SQLite search with text vs numeric field
(1) By SM (surabhi.nitsurat) on 2020-04-24 11:25:09 [link] [source]
Does sqlite search performance get impacted if I do search on a numeric bigint or a fixed length 128 char string text field, assuming the table size is constant in both the cases and the fields are not primary keys? I assume the answer would be yes, if so, is there any benchmarks on how much would be the performance degrade or any rough estimates? How will the performance differ if index is created in both the cases?
(2) By Keith Medcalf (kmedcalf) on 2020-04-24 21:54:36 in reply to 1 [source]
I have no idea what a "numeric bigint" is. However, the native integer type in SQLite is an 8-byte signed integer. A 128-byte string is 16 times longer than an 8 byte signed integer.
Therefore, one would assume that "searching" 128-byte "things" will take 16 times longer than searching 8 byte "things" simply because the 128-byte "thing" is 16 times bigger than the 8-byte "thing".
That one would even need to ask such a question is surprising.
As to the performance of an index that would depend on the depth and breadth of the index.

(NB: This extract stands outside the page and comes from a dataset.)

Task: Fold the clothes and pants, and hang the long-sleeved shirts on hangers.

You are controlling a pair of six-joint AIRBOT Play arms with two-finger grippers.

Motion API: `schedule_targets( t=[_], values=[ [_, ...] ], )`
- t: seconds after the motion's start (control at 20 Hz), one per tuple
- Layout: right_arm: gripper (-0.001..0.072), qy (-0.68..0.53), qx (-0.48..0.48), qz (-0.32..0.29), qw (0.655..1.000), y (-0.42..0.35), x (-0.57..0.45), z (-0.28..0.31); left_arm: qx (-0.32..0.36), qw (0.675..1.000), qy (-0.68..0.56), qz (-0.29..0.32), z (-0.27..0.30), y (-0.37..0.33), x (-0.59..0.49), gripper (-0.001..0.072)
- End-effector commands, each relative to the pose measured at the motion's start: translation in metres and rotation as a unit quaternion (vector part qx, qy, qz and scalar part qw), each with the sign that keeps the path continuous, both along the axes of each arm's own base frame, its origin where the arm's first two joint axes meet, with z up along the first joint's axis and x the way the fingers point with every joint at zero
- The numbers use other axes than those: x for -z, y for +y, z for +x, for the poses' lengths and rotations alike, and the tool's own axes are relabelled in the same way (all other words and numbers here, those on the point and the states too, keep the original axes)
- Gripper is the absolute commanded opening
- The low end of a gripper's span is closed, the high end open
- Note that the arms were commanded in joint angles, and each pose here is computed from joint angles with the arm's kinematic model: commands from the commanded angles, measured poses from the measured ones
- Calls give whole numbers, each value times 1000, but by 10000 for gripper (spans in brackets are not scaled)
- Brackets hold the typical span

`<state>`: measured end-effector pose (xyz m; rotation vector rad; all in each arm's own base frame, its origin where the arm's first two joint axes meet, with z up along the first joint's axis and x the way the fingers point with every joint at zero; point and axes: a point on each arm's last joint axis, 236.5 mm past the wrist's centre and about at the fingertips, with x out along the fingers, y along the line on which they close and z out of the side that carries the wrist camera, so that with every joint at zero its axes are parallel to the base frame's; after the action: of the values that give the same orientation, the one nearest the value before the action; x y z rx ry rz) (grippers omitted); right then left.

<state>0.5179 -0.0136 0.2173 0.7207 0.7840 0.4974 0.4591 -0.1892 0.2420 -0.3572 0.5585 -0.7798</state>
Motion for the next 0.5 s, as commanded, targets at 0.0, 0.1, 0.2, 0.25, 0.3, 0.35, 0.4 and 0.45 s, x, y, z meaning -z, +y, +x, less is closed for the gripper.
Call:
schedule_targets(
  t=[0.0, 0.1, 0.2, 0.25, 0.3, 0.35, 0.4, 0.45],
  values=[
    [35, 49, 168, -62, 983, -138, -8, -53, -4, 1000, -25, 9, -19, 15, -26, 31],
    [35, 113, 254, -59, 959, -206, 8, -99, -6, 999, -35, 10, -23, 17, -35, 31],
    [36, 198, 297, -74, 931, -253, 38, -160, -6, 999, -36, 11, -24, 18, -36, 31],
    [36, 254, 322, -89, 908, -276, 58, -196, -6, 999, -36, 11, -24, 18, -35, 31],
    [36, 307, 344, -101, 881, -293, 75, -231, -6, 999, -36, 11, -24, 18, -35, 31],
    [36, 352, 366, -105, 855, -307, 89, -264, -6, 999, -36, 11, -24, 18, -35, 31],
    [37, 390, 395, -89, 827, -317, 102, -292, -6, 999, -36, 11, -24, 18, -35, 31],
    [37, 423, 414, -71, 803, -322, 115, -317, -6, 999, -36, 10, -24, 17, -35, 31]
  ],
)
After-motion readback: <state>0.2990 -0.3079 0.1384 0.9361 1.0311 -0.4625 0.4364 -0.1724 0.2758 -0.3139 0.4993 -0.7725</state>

However, given an equivalent page size, you can fit 16 times more 8-byte keys on a page than you can fit 128-byte keys -- so one would expect the search time taken with 128-byte keys to increase at a rate 16 times faster than it does with 8-byte keys simply because the index will have higher breadth and depth by a factor of 16, and will require 16 times the I/O.
I should think that this would also be obvious.

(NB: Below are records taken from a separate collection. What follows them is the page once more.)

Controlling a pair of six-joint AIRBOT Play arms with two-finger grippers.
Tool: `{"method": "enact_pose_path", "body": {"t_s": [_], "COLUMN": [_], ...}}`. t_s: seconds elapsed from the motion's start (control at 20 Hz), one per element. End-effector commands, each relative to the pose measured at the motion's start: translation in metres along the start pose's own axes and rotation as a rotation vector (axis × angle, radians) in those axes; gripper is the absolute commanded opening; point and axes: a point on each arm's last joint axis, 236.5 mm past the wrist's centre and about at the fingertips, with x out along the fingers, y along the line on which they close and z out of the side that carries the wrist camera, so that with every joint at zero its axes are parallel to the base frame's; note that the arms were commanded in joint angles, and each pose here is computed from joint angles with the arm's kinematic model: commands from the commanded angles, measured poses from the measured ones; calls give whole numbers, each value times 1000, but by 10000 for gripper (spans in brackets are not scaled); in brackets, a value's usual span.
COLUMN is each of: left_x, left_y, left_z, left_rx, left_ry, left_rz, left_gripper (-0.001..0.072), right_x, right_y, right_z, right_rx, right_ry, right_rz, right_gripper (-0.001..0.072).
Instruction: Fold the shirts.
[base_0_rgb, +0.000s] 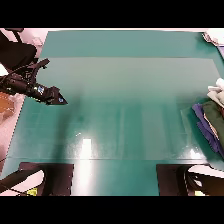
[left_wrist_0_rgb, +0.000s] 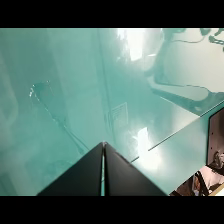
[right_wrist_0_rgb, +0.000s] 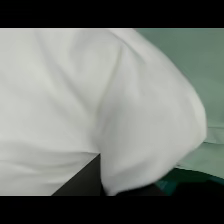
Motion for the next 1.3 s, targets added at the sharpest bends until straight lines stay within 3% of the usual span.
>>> {"method": "enact_pose_path", "body": {"t_s": [0.0,0.25,0.3,0.4,0.45,0.6,0.75,0.85,0.9,0.95,1.0,1.1,1.25], "left_x": [0,-1,-1,-1,-1,-1,0,-1,-1,-4,-9,-27,-59], "left_y": [0,-2,-2,-2,-2,-1,-1,-4,-11,-23,-36,-63,-89], "left_z": [-1,-7,-7,-6,-6,-4,-1,2,4,7,12,28,40], "left_rx": [0,1,1,1,1,9,31,34,33,57,101,166,230], "left_ry": [3,29,30,26,24,16,5,-9,-20,-42,-76,-195,-336], "left_rz": [-1,-7,-7,-7,-6,-4,-4,-14,-44,-85,-127,-183,-181], "left_gripper": [22,22,23,22,23,22,23,22,22,22,21,20,21], "right_x": [27,39,36,25,16,-32,-109,-162,-186,-206,-220,-235,-204], "right_y": [-24,-32,-31,-28,-26,-13,10,57,91,128,157,201,239], "right_z": [-22,-32,-31,-27,-23,2,31,33,19,-4,-30,-84,-190], "right_rx": [8,14,13,10,8,5,-16,-123,-231,-350,-464,-597,-904], "right_ry": [82,108,103,76,56,-107,-367,-510,-536,-540,-536,-484,-257], "right_rz": [-70,-90,-88,-79,-73,-23,83,281,424,580,709,902,973], "right_gripper": [26,43,188,671,714,715,715,708,666,416,51,24,25]}}
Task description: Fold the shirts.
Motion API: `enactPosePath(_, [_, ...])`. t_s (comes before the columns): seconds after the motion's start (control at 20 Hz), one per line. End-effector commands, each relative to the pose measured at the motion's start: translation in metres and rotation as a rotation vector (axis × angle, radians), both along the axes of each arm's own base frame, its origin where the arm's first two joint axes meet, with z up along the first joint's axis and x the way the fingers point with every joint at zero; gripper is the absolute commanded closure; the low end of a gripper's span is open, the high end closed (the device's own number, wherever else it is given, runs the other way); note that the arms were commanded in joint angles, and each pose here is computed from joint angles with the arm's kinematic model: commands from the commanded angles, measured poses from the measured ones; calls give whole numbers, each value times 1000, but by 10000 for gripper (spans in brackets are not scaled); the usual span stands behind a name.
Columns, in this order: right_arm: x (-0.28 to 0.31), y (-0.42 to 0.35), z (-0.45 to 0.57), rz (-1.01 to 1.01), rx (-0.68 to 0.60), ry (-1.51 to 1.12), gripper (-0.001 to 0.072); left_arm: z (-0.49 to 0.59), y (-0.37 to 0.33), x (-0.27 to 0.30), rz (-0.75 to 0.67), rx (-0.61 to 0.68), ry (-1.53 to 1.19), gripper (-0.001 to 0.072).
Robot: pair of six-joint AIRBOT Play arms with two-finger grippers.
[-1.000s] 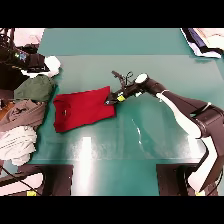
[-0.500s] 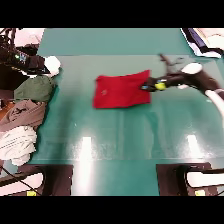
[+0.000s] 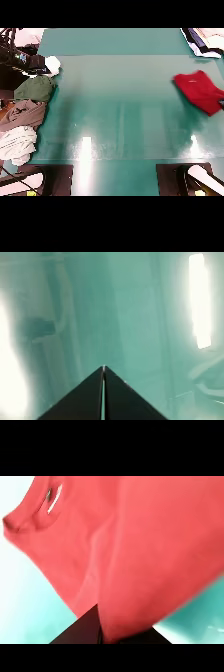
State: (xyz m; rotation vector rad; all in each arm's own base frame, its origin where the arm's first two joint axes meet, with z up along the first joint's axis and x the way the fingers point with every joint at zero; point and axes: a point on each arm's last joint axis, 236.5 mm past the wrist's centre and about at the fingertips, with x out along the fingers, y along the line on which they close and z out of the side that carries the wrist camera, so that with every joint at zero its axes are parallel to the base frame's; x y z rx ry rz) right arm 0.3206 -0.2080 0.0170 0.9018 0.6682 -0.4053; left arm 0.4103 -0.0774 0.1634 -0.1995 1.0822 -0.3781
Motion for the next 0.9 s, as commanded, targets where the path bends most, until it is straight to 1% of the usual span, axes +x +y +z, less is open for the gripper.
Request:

If you want to know the particulars for your specific data and implementation, you will have to actually give it a try.
(3) By Bill Wade (wwade) on 2020-04-27 12:24:56 in reply to 2 [link] [source]

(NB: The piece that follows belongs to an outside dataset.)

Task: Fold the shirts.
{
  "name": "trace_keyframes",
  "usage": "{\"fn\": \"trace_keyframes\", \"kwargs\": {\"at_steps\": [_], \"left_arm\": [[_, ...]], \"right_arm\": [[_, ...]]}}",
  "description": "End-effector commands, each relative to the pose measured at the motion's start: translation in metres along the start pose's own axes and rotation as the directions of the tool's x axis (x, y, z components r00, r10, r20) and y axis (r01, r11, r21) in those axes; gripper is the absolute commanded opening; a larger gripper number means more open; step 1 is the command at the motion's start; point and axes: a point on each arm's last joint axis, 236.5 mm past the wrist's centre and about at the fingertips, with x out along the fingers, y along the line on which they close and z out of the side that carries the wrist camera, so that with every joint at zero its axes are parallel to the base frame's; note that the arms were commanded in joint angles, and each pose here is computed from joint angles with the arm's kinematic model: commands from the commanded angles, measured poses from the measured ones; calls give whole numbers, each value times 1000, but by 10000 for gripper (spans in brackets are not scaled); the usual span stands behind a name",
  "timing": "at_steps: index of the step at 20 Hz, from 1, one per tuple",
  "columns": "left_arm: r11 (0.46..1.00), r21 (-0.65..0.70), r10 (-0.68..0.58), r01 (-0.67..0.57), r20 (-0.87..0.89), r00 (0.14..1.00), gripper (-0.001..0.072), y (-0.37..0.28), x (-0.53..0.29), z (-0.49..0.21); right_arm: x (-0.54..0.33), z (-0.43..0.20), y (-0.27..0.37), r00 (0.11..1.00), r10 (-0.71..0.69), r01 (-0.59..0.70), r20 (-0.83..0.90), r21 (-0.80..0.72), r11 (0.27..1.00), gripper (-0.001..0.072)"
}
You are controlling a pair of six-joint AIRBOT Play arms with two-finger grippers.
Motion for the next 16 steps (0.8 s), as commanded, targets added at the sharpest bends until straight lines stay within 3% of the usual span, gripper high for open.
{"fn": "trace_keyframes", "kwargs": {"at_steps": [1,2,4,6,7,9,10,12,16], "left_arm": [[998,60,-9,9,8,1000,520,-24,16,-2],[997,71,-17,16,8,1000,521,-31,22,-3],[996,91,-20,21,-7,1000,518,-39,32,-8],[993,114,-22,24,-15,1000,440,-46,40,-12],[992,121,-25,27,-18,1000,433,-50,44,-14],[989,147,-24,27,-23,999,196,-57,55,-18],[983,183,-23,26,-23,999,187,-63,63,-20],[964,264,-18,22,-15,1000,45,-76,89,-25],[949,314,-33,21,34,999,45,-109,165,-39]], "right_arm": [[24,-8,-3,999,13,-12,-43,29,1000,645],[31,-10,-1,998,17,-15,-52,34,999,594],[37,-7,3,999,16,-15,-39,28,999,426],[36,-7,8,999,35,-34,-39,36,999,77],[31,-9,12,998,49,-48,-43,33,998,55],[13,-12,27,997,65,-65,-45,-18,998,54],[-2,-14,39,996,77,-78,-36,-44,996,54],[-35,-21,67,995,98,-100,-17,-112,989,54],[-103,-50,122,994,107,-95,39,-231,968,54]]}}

Index depth probably won't increase by nearly that much.
Fan out depends mostly on the usable record size / (size of the key plus the size of a record pointer (4 bytes in SQLite, I believe)). That reduces the ratio to about 11.
Depth depends on the log of the fan-out, if the index record size is 1k or more, the depth difference probably won't exceed a factor of four.
Of course an index that is 11 times as large is going to have more cache misses, and predicting the effect of that is black magic, so as Keith wisely said, "give it a try."